Shoah, “tempesta devastante”.

Era il 1934 e Adolf Hitler era da poco giunto al potere. Quello che sarebbe diventato un dittatore sanguinario, attribuiva l’infelicissima condizione economica in cui si trovava la Germania dopo aver perso la Prima Guerra Mondiale, agli Ebrei. Secondo Hitler, esistevano popoli dominatori e popoli destinati a essere schiavi. Il popolo tedesco apparteneva ad una razza dominatrice, quella “ariana”. Un anno dopo, nel 1935 fecero la loro comparsa le leggi razziali di Norimberga, che discriminavano il popolo ebraico, separandolo dai cittadini tedeschi.

 

Fu così che la vita di ogni cittadino ebreo venne scombussolata all’improvviso. Ne è un esempio, Arturo Finzi, ragazzo ebreo, che una mattina si presentò a scuola e scoprì di essere ebreo, quando il bidello gli indicò di sedersi in un banco lontano dagli altri; scoprì di essere ebreo quando il direttore disse ai suoi compagni di non rivolgergli più la parola; scoprì di essere ebreo quando tutti cominciarono a guardarlo con disprezzo, come se si fosse macchiato di chissà quale grave colpa. Tremava, per la prima volta si sentiva estraneo e non capiva cosa stesse succedendo. Fino al giorno prima, giochi felice con gli altri bambini, vivi una vita normale, semplice; poi ti ritrovi improvvisamente catapultato in un luogo sconosciuto e hai solamente l’immagine di camicie a righe che ti passano davanti. Ti chiedi ogni giorno come sia potuto succedere e quando finirà o se finirà mai.

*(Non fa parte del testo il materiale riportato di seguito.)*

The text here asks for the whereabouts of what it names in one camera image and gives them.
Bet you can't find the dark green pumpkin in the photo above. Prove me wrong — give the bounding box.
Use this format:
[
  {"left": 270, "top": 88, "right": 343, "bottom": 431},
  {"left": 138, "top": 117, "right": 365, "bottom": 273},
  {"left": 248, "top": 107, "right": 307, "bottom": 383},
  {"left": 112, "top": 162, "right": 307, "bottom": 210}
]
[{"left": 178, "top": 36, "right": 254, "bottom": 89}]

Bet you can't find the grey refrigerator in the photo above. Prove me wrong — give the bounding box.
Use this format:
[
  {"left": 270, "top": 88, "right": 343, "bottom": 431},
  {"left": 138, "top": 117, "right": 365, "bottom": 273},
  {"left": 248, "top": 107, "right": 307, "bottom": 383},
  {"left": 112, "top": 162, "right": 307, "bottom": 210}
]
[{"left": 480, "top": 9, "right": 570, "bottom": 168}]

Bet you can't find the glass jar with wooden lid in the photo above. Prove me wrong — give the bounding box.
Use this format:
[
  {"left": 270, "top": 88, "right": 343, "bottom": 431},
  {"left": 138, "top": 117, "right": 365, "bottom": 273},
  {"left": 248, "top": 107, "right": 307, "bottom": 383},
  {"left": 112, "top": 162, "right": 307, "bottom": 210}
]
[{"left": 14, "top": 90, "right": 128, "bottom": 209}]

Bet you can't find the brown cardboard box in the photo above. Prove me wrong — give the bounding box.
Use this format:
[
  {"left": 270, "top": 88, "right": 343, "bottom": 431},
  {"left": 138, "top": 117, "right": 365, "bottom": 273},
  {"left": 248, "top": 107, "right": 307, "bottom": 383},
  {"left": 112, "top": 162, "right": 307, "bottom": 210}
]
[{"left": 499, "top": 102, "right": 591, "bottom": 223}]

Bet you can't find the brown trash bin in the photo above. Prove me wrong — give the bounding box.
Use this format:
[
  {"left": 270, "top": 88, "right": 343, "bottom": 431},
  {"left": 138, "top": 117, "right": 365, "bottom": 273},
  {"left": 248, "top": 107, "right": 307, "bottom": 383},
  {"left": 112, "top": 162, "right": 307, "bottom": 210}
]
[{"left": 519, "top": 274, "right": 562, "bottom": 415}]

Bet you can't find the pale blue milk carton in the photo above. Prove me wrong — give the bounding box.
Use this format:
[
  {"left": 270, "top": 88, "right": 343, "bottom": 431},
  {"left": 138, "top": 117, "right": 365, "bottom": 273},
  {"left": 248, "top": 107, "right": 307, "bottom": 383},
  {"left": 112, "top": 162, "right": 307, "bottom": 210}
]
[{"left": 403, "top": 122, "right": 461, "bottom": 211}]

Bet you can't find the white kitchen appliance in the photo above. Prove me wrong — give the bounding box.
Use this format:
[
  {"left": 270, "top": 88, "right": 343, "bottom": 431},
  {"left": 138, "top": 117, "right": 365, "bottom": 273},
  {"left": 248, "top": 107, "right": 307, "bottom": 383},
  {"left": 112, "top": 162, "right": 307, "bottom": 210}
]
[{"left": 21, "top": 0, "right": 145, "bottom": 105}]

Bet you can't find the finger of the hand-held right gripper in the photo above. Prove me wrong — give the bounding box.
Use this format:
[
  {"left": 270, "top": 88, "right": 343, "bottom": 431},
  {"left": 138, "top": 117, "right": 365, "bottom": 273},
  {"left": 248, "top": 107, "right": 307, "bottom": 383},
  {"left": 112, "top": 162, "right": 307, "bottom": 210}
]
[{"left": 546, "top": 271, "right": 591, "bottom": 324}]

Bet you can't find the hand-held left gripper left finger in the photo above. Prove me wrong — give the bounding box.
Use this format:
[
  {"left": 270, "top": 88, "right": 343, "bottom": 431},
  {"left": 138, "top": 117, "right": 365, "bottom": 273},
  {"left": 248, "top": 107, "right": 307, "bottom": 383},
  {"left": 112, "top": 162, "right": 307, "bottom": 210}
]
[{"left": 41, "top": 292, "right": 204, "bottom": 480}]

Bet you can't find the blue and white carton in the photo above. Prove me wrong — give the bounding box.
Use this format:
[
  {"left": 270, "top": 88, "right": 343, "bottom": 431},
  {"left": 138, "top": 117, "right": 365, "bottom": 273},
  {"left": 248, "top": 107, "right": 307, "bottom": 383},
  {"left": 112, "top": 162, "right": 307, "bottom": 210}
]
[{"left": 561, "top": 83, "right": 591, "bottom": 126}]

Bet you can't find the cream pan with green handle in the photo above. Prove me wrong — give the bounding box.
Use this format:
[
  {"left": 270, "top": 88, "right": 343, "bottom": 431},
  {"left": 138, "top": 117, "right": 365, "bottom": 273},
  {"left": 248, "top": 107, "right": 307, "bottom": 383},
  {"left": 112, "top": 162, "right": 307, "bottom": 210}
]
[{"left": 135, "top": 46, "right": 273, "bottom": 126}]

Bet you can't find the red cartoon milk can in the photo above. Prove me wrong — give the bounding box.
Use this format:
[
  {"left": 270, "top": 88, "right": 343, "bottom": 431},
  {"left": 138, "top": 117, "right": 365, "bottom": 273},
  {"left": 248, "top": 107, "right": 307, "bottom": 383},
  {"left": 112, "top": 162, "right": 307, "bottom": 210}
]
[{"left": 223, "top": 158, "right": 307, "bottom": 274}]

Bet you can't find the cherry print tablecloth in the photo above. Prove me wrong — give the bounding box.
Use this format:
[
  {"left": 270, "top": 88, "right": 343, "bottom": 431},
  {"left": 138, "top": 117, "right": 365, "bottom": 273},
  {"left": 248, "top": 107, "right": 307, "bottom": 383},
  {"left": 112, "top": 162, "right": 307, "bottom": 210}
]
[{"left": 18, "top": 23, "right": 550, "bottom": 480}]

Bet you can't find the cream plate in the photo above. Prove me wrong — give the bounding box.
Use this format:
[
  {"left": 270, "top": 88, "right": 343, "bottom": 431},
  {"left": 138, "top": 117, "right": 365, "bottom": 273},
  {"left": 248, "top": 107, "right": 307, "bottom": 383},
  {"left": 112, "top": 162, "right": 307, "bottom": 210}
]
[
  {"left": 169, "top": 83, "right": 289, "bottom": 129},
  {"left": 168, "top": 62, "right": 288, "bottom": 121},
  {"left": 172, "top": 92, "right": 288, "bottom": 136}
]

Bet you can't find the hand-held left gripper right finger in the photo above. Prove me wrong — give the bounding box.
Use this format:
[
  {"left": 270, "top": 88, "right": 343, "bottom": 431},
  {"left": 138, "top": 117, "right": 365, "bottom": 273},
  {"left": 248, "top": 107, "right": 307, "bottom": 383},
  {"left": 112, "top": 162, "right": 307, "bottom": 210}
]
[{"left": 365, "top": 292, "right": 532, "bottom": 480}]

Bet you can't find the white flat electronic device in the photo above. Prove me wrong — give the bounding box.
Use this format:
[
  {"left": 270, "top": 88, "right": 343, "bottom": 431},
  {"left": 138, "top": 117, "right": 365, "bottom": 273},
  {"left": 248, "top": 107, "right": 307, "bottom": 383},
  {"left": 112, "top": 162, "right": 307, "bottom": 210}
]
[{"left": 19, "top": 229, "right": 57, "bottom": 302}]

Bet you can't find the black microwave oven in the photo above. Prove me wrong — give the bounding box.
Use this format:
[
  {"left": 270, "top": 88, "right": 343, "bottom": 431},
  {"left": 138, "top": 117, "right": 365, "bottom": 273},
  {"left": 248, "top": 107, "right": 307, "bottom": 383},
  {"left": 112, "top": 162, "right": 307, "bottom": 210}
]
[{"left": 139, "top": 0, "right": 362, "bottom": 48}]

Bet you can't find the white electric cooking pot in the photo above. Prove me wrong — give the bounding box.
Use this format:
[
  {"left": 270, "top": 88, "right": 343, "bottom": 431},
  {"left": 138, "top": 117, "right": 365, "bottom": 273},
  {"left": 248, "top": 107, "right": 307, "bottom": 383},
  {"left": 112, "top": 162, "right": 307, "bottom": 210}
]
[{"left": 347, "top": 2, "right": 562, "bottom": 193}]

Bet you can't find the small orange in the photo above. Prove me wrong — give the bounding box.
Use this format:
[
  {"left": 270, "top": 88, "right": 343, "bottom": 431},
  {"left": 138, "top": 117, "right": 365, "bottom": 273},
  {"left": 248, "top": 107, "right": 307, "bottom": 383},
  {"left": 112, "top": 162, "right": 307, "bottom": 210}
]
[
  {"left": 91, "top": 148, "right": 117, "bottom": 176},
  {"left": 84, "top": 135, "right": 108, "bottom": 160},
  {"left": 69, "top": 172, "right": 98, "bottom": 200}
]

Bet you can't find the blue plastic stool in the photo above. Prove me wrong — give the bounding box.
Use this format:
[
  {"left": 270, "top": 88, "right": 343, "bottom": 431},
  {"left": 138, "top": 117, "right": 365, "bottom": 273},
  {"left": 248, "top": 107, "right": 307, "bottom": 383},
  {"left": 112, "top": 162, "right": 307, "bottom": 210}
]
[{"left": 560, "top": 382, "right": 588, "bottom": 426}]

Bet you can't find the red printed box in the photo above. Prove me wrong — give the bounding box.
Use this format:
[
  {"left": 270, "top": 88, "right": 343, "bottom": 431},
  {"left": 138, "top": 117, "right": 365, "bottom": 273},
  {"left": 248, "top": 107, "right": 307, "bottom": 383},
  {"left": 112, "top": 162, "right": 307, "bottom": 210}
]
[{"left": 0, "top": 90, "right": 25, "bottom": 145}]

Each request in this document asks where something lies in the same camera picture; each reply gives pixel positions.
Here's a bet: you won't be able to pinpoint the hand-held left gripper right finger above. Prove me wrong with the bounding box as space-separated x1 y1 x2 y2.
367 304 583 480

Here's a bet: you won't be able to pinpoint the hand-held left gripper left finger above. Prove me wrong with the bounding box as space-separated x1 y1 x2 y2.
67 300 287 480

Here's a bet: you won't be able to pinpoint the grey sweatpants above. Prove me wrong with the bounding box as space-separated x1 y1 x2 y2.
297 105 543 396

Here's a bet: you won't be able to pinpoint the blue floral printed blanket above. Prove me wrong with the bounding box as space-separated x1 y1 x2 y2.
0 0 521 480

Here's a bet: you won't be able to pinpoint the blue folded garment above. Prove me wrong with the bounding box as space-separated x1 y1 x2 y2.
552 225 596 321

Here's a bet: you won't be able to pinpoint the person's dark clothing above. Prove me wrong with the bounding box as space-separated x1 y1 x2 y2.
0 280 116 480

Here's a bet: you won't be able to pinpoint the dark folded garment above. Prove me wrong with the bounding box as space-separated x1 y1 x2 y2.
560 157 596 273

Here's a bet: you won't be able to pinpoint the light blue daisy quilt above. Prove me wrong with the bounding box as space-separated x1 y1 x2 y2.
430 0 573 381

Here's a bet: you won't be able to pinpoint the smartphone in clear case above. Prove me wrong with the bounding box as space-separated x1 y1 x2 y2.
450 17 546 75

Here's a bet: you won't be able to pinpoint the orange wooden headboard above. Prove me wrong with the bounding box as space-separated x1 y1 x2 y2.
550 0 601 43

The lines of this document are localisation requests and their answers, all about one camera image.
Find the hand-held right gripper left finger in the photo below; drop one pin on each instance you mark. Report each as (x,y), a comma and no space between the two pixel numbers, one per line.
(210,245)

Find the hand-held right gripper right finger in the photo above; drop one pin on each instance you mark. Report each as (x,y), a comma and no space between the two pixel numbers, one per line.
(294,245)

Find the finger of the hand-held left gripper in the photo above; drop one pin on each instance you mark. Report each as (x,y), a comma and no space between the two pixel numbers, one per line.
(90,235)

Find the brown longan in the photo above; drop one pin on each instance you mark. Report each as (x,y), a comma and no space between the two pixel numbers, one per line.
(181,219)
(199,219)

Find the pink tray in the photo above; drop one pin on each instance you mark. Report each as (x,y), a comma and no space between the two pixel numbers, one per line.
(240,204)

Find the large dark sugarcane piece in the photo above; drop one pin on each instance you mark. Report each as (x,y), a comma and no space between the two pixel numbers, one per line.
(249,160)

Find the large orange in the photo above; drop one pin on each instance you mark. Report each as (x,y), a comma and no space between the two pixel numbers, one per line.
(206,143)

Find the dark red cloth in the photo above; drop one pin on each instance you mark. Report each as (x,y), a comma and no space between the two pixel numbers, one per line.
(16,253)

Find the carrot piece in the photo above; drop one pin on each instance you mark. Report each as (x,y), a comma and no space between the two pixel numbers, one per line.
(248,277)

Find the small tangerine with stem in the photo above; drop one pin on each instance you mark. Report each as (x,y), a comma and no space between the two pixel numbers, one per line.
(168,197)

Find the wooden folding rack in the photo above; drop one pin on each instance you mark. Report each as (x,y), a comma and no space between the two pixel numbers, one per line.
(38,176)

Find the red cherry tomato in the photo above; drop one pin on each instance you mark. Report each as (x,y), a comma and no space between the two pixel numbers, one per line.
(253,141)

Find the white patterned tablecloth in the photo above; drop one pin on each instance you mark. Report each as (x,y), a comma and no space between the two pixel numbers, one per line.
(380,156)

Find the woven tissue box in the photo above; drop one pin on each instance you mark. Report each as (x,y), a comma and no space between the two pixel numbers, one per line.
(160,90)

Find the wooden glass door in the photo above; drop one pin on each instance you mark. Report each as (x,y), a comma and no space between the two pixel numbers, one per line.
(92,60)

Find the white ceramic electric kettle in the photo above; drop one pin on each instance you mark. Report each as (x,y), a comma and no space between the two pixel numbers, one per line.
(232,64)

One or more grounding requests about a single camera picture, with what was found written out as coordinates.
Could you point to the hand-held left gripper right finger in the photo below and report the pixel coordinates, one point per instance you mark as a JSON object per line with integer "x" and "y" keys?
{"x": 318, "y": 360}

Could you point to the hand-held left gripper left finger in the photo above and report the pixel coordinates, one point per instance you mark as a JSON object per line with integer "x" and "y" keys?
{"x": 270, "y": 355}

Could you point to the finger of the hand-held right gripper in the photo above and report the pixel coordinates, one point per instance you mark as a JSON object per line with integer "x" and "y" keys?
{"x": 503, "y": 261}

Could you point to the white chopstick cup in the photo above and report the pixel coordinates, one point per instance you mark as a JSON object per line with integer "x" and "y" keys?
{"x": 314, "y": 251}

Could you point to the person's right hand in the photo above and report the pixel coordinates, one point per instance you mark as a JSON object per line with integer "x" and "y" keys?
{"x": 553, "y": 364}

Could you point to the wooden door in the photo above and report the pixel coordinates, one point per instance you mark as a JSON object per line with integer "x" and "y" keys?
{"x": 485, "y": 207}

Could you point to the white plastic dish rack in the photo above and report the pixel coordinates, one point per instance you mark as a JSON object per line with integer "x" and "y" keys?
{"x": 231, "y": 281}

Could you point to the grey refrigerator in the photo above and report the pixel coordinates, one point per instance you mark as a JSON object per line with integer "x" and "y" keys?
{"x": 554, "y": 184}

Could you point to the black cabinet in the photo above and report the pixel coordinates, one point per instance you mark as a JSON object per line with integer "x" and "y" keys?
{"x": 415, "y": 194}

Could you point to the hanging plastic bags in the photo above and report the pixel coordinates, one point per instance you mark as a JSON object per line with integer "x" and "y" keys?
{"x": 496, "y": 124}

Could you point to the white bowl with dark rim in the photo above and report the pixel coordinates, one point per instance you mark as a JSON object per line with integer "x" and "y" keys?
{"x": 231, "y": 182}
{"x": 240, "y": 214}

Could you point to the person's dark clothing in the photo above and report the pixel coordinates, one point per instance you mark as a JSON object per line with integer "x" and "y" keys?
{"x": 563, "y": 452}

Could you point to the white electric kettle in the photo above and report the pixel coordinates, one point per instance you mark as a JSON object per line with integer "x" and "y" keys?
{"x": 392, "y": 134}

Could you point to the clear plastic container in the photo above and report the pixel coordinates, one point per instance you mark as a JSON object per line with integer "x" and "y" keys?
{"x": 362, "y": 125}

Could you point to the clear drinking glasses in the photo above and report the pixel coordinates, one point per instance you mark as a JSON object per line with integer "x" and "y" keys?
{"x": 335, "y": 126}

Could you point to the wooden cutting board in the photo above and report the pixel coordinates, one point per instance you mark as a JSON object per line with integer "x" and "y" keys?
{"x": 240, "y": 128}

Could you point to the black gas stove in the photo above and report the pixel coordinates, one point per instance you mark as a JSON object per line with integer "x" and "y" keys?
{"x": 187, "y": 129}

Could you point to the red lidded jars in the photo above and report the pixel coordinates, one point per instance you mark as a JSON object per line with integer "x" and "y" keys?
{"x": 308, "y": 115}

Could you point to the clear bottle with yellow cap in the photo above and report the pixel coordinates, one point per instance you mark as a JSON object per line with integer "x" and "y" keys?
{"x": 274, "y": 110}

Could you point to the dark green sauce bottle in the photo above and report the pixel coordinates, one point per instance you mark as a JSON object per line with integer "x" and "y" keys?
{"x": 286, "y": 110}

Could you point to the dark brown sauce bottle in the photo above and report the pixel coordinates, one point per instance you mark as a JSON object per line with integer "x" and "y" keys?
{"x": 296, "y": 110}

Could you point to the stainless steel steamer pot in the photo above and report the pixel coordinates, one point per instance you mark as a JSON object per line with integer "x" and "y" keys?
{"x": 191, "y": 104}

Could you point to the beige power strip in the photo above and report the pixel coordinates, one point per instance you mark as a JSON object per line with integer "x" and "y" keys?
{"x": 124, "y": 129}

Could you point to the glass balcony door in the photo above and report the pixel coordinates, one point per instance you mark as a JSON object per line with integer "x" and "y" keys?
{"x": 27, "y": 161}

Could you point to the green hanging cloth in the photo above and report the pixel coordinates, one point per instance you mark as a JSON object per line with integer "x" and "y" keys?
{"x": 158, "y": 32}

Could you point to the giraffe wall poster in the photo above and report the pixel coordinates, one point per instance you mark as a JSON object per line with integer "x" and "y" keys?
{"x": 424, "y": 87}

La tragedia della Shoah però, non coinvolse solo gli Ebrei, ma anche avversari politici, disabili, zingari e omosessuali, testimoni di geova. Venivano tutti ammassati nei treni e trattati come se fossero animali, per poi essere portati nei campi di concentramento. Uno dei più famosi è Auschwitz-Birkenau, in cui sono stati rinchiusi Primo Levi, Liliana Segre e Sami Modiano, uno dei pochissimi testimoni ancora in vita. Grazie ai loro racconti, oggi sappiamo parte della verità, ma raccontare è diverso dal viverle in prima persona.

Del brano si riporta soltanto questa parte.